### What is needed
From the data below, copy each line that includes the word "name".

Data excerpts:
***

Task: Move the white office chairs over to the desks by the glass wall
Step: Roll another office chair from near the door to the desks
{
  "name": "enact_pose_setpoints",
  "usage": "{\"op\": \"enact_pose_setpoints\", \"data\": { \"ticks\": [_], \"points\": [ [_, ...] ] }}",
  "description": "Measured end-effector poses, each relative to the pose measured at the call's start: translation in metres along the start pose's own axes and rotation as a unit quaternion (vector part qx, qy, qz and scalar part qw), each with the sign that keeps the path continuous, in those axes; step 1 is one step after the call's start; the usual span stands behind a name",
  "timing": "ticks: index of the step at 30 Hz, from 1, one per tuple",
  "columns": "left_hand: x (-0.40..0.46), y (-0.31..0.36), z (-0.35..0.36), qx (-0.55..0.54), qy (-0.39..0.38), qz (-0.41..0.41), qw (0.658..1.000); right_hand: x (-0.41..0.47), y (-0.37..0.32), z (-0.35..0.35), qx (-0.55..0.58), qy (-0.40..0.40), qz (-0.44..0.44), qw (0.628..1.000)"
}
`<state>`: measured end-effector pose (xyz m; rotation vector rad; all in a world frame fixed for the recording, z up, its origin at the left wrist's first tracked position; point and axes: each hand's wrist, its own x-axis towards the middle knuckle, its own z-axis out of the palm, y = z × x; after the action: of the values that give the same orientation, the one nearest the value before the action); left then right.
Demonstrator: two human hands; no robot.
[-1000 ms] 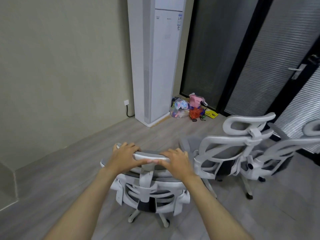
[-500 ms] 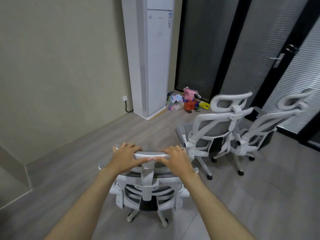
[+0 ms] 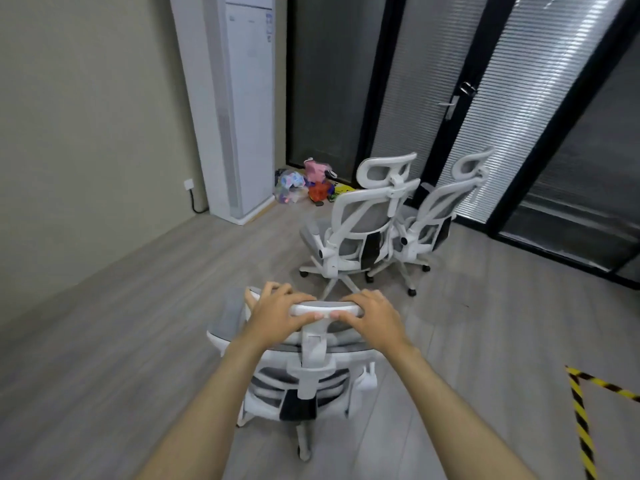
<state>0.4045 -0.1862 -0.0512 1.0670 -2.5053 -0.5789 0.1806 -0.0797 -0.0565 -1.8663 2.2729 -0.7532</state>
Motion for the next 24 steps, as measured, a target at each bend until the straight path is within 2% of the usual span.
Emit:
{"op": "enact_pose_setpoints", "data": {
  "ticks": [12,24],
  "points": [
    [-0.033,0.14,0.083,-0.009,-0.025,0.103,0.994,-0.152,0.089,-0.073,0.011,0.045,0.107,0.993],
    [-0.033,0.351,0.213,-0.013,-0.043,0.165,0.985,-0.301,0.248,-0.19,0.012,0.099,0.196,0.976]
  ]
}}
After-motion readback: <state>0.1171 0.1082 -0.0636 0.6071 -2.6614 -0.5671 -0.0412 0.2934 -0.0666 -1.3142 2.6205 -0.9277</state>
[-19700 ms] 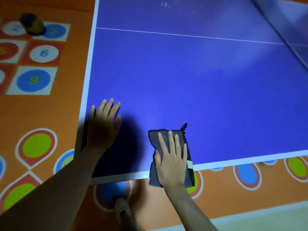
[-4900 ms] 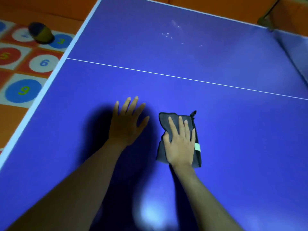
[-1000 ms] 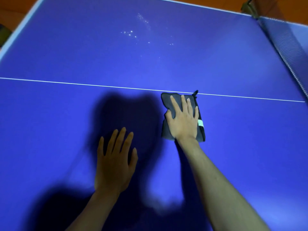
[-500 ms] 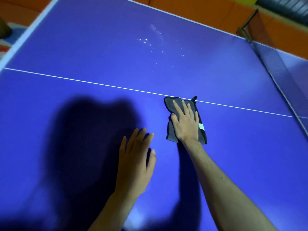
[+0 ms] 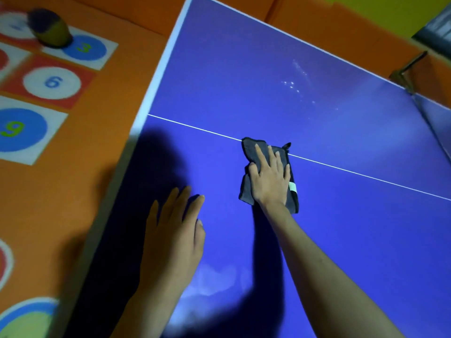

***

### Response to the exercise
  "name": "enact_pose_setpoints",
  "description": "Measured end-effector poses, each relative to the pose measured at the call's start: translation in metres along the start pose's own axes and rotation as a unit quaternion (vector part qx, qy, qz and scalar part qw), each with the sign that keeps the path continuous, in those axes; step 1 is one step after the call's start; the usual span stands behind a name",

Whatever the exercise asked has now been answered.